_Work instruction:_ The full listing, from first line to last, should be set down again exactly.

_____

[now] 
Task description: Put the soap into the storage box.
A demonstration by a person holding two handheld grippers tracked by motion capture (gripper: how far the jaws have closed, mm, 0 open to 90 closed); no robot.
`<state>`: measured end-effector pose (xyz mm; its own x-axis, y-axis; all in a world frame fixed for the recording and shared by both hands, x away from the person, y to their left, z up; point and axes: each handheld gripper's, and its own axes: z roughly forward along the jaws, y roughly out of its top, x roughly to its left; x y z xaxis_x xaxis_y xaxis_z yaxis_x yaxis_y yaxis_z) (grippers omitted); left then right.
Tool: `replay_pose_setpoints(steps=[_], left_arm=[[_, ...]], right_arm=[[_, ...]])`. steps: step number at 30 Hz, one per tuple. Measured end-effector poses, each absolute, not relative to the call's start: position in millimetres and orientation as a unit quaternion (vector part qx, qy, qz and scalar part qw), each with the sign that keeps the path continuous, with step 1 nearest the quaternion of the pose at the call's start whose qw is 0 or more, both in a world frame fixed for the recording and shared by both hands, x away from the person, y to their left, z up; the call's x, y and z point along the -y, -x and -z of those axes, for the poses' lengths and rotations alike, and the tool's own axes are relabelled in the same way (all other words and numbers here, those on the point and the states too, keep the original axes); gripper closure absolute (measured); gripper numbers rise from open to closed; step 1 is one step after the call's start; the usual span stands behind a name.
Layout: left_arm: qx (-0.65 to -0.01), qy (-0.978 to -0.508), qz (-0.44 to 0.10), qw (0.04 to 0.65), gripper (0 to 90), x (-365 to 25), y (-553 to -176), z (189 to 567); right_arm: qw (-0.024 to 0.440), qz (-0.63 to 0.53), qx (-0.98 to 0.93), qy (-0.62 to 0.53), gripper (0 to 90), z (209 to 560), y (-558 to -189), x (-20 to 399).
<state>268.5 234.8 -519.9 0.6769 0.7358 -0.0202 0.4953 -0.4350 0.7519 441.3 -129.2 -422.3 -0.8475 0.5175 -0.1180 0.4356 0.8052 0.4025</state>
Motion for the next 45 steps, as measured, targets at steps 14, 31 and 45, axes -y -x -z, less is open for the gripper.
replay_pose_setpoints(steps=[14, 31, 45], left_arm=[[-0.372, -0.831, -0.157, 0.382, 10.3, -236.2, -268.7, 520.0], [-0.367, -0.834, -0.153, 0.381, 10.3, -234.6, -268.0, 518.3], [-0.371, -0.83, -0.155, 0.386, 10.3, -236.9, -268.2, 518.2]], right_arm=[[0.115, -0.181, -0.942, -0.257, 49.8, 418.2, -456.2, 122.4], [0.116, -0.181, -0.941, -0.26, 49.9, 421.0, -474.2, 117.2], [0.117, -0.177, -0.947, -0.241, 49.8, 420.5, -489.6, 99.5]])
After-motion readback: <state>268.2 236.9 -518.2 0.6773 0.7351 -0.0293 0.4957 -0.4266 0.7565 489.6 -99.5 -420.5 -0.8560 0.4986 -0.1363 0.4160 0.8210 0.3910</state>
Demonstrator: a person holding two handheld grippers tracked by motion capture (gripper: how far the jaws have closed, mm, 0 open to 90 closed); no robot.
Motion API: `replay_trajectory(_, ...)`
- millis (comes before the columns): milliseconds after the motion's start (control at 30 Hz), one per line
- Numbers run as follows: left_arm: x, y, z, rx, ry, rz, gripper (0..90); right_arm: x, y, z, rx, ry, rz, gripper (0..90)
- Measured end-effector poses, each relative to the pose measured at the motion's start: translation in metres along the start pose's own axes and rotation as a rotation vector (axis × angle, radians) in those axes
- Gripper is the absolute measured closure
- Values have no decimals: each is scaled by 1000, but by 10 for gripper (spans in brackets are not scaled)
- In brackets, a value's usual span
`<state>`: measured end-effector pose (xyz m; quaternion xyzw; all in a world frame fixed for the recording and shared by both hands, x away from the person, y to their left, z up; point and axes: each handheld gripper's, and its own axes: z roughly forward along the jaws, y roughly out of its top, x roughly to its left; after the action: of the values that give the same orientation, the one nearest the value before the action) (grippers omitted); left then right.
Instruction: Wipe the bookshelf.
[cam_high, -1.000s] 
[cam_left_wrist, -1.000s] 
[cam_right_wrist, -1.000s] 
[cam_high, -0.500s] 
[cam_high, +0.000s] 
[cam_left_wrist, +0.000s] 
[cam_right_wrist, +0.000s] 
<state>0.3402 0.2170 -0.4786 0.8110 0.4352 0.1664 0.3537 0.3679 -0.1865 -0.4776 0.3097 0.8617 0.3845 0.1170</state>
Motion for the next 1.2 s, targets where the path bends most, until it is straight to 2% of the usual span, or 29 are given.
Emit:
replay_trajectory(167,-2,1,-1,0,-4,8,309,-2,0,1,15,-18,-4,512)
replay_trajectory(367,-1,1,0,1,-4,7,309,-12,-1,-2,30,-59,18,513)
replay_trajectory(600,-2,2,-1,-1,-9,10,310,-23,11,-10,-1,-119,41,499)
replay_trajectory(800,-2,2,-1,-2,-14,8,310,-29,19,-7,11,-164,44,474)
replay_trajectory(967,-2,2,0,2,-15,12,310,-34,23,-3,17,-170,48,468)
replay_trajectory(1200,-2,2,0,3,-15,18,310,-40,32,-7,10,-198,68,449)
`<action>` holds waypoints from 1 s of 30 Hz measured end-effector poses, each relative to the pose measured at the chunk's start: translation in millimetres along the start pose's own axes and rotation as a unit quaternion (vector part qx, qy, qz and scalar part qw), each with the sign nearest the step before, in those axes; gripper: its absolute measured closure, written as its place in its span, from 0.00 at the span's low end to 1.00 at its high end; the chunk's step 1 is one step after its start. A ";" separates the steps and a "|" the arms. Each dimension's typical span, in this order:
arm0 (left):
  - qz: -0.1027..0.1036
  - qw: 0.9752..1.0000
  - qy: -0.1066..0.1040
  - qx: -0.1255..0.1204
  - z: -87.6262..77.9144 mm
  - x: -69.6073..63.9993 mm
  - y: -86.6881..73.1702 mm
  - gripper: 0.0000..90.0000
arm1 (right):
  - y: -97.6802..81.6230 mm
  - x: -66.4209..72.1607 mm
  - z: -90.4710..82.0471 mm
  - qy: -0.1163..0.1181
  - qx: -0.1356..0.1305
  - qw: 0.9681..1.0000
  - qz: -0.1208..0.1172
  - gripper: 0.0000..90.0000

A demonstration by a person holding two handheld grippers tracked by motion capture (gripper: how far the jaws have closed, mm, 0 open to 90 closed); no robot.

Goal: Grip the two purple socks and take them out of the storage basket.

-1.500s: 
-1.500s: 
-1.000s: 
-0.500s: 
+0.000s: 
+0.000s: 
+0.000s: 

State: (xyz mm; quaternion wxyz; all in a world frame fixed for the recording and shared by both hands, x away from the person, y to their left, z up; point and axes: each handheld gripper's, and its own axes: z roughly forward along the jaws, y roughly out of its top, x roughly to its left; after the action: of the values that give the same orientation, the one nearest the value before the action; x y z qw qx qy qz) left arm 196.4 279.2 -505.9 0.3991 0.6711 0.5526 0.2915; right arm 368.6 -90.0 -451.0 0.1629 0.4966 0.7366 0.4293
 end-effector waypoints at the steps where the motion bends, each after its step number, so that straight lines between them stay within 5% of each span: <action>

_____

_Expected answer:_
[now] 
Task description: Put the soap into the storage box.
A demonstration by a person holding two handheld grippers tracked by motion capture (gripper: how far the jaws have closed, mm, 0 open to 90 closed); no robot.
`<state>`: measured end-effector pose (xyz mm; its own x-axis, y-axis; all in a world frame fixed for the recording and shared by both hands, x away from the person, y to their left, z up; point and axes: each handheld gripper's, and its own axes: z roughly forward along the jaws, y roughly out of its top, x roughly to its left; x y z xaxis_x xaxis_y xaxis_z yaxis_x yaxis_y yaxis_z) (grippers omitted); left then right.
Tool: `replay_pose_setpoints(steps=[_], left_arm=[[_, ...]], right_arm=[[_, ...]])`. steps: step number at 30 Hz, one per tuple. Measured end-effector poses, each absolute, not relative to the call's start: position in millimetres and orientation as a unit quaternion (vector part qx, qy, qz and scalar part qw), each with the sign that keeps the path continuous, with step 1 nearest the quaternion of the pose at the call's start whose qw is 0 or more, both in a world frame fixed for the recording and shared by both hands, x away from the person, y to their left, z up; the call's x, y and z point along the -y, -x and -z of those axes, for the poses' lengths and rotations alike, and the tool's own axes are relabelled in the same way (all other words and numbers here, those on the point and the states too, keep the original axes); gripper closure absolute (measured); gripper numbers rise from open to closed; step 1 is one step after the call's start; the usual span stands behind a name.
Layout: left_arm: qx (-0.65 to -0.01), qy (-0.978 to -0.508), qz (-0.44 to 0.10), qw (0.04 to 0.65), gripper (0 to 90), x (-365 to 25), y (-553 to -176), z (189 to 567); right_arm: qw (-0.024 to 0.440), qz (-0.63 to 0.53), qx (-0.98 to 0.93), qy (-0.62 to 0.53), gripper (0 to 90), z (209 to 560), y (-558 to -189), x (-20 to 399).
<state>268.5 234.8 -519.9 0.6769 0.7358 -0.0202 0.4953 -0.4350 0.7519 441.3 -129.2 -422.3 -0.8475 0.5175 -0.1180 0.4356 0.8052 0.4025</state>
Motion for the next 45 steps, as measured, targets at steps 14, 31 and 45, axes -y -x -z, less is open for the gripper.
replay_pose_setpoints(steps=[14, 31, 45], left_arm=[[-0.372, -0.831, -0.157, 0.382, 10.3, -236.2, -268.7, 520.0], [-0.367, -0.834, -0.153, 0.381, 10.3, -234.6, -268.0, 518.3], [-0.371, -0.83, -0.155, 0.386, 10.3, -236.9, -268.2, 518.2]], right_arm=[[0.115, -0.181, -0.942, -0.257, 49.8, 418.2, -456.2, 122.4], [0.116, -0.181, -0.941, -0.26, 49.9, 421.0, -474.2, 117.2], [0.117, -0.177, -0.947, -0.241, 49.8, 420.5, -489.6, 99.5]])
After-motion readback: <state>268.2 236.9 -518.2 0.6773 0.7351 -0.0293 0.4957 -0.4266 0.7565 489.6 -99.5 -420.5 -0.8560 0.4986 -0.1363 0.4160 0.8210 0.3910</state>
Demonstrator: a person holding two handheld grippers tracked by motion capture (gripper: how far the jaws have closed, mm, 0 open to 90 closed); no robot.
Motion API: `replay_trajectory(_, ...)`
- millis (comes before the columns): milliseconds after the motion's start (control at 30 Hz), one per line
- Numbers run as follows: left_arm: x, y, z, rx, ry, rz, gripper (0..90); right_arm: x, y, z, rx, ry, rz, gripper (0..90)
- Measured end-effector poses, each relative to the pose measured at the motion's start: translation in metres along the start pose's own axes and rotation as a rotation vector (axis × angle, radians) in those axes
- Gripper is the absolute measured closure
- Values have no decimals: each is scaled by 1000, but by 10 for gripper (spans in brackets are not scaled)
- In brackets, a value's usual span
`<state>`: measured end-effector pose (xyz m; quaternion xyzw; all in a world frame fixed for the recording and shared by both hands, x away from the person, y to their left, z up; point and axes: each handheld gripper's, and its own axes: z roughly forward along the jaws, y roughly out of its top, x roughly to its left; after the action: of the values that give the same orientation, the one nearest the value before the action) (grippers omitted); left then right.
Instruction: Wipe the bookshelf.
[cam_high, -1.000s] 
[cam_left_wrist, -1.000s] 
[cam_right_wrist, -1.000s] 
[cam_high, -0.500s] 
[cam_high, +0.000s] 
[cam_left_wrist, +0.000s] 
[cam_right_wrist, +0.000s] 
<state>0.3402 0.2170 -0.4786 0.8110 0.4352 0.1664 0.3537 0.3679 -0.1865 -0.4776 0.3097 0.8617 0.3845 0.1170</state>
Motion for the next 1.2 s, targets where the path bends most, until it is straight to 2% of the usual span, or 29 are given.
Emit:
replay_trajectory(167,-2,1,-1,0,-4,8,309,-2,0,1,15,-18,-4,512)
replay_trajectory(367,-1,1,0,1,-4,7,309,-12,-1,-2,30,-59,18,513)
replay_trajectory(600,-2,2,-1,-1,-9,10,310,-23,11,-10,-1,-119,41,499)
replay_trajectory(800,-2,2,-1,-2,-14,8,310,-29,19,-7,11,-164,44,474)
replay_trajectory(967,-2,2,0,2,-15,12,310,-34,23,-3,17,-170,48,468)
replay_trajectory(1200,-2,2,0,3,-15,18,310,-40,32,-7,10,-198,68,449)
`<action>` holds waypoints from 1 s of 30 Hz measured end-effector poses, each relative to the pose measured at the chunk's start: translation in millimetres along the start pose's own axes and rotation as a unit quaternion (vector part qx, qy, qz and scalar part qw), each with the sign nearest the step before, in those axes; gripper: its absolute measured closure, written as its place in its span, from 0.00 at the span's low end to 1.00 at its high end; the chunk's step 1 is one step after its start. A ";" separates the steps and a "|" the arms. Each dimension's typical span, in this order:
arm0 (left):
  - qz: -0.1027..0.1036
  - qw: 0.9752..1.0000
  - qy: -0.1066..0.1040
  - qx: -0.1255..0.1204
  - z: -87.6262..77.9144 mm
  - x: -69.6073..63.9993 mm
  - y: -86.6881..73.1702 mm
  - gripper: 0.0000..90.0000
arm1 (right):
  - y: -97.6802..81.6230 mm
  - x: -66.4209..72.1607 mm
  - z: -90.4710..82.0471 mm
  - qy: -0.1163..0.1181
  - qx: -0.1356..0.1305
  - qw: 0.9681..1.0000
  - qz: -0.1208..0.1172
  - gripper: 0.0000..90.0000

A demonstration by a person holding two handheld grippers tracked by motion capture (gripper: how far the jaws have closed, mm, 0 open to 90 closed); no robot.

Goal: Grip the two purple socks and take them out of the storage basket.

-1.500s: 
-1.500s: 
-1.000s: 
-0.500s: 
+0.000s: 
+0.000s: 
+0.000s: 

State: (xyz mm; quaternion wxyz; all in a world frame fixed for the recording and shared by both hands, x away from the person, y to their left, z up; point and axes: each handheld gripper's, and its own axes: z roughly forward along the jaws, y roughly out of its top, x roughly to its left; after the action: of the values that give the same orientation, the one nearest the value before the action; x y z qw qx qy qz) left arm 196.4 279.2 -505.9 0.3991 0.6711 0.5526 0.2915; right arm 368.6 -90.0 -451.0 0.1629 0.4966 0.7366 0.4293
 end-effector waypoints at the steps where the motion bends, each after its step number, so that straight lines between them stay within 5% of each span: <action>

There's nothing else to the answer.